▶ _Input data_
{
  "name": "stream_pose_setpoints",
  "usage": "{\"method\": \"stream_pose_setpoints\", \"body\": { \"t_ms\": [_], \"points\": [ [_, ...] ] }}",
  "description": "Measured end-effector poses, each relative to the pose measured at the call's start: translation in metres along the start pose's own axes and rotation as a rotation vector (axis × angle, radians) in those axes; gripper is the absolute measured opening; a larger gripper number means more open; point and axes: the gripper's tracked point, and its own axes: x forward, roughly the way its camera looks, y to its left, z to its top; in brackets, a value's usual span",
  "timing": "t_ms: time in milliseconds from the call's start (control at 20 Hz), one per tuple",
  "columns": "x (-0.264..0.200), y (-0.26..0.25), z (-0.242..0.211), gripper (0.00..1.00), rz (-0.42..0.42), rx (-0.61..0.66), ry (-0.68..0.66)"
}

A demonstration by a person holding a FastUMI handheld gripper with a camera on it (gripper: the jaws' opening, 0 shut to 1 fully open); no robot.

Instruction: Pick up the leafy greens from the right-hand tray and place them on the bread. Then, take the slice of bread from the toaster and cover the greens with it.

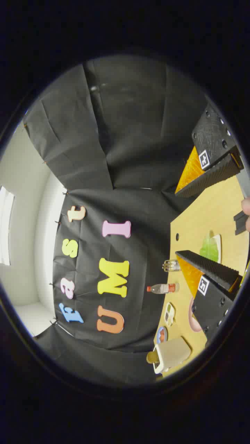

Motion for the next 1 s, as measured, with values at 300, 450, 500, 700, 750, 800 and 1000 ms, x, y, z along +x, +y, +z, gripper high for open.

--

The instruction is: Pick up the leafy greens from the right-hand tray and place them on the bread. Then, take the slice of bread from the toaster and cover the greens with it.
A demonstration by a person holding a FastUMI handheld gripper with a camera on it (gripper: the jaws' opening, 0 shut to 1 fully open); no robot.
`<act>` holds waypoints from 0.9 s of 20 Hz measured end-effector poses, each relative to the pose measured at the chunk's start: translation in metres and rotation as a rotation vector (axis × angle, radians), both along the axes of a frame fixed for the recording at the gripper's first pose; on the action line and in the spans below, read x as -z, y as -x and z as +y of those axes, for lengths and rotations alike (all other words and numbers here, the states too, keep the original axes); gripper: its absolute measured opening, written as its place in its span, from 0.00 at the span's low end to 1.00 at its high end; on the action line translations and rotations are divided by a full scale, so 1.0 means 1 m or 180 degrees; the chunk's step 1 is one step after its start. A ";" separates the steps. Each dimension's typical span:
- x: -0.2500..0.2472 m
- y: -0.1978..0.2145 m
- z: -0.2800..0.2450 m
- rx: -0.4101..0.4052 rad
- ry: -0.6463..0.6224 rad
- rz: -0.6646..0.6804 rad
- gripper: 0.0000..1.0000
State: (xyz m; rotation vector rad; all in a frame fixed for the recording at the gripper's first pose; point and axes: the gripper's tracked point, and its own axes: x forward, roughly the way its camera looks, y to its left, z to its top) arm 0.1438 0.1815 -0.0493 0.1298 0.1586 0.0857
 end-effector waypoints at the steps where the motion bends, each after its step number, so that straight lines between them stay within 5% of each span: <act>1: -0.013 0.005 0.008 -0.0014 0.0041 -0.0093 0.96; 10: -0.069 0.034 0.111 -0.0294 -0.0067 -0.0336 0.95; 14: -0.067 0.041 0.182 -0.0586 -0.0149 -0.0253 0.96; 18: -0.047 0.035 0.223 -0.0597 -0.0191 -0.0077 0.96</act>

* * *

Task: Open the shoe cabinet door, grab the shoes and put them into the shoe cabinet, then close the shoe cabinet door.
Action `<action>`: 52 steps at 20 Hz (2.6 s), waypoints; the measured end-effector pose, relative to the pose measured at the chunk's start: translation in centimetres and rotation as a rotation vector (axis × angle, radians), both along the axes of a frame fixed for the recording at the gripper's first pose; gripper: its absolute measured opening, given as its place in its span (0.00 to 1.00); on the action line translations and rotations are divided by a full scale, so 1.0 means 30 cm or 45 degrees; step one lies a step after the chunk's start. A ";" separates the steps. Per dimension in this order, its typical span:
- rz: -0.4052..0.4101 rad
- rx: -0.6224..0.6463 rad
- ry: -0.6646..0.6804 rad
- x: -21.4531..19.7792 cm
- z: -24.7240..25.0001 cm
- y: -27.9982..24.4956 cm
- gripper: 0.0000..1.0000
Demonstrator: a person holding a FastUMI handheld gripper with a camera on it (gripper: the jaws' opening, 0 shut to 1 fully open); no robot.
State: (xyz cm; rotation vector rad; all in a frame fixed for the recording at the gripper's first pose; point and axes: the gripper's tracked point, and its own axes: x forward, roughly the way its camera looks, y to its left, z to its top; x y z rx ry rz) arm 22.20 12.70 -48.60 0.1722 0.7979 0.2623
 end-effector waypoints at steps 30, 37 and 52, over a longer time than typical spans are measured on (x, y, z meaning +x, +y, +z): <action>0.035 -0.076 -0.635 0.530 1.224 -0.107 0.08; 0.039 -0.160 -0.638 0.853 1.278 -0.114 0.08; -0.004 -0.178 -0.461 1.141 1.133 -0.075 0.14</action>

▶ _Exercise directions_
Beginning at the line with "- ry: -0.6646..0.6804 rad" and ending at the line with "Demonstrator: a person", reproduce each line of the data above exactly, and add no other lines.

▶ _Final answer_
- ry: -0.6646..0.6804 rad
- x: -21.4531..19.7792 cm
- z: -24.7240..25.0001 cm
- y: -27.9982..24.4956 cm
- gripper: 0.0000..1.0000
Demonstrator: a person holding a FastUMI handheld gripper with a camera on it (gripper: the jaws' opening, 0 shut to 1 fully open); no robot.

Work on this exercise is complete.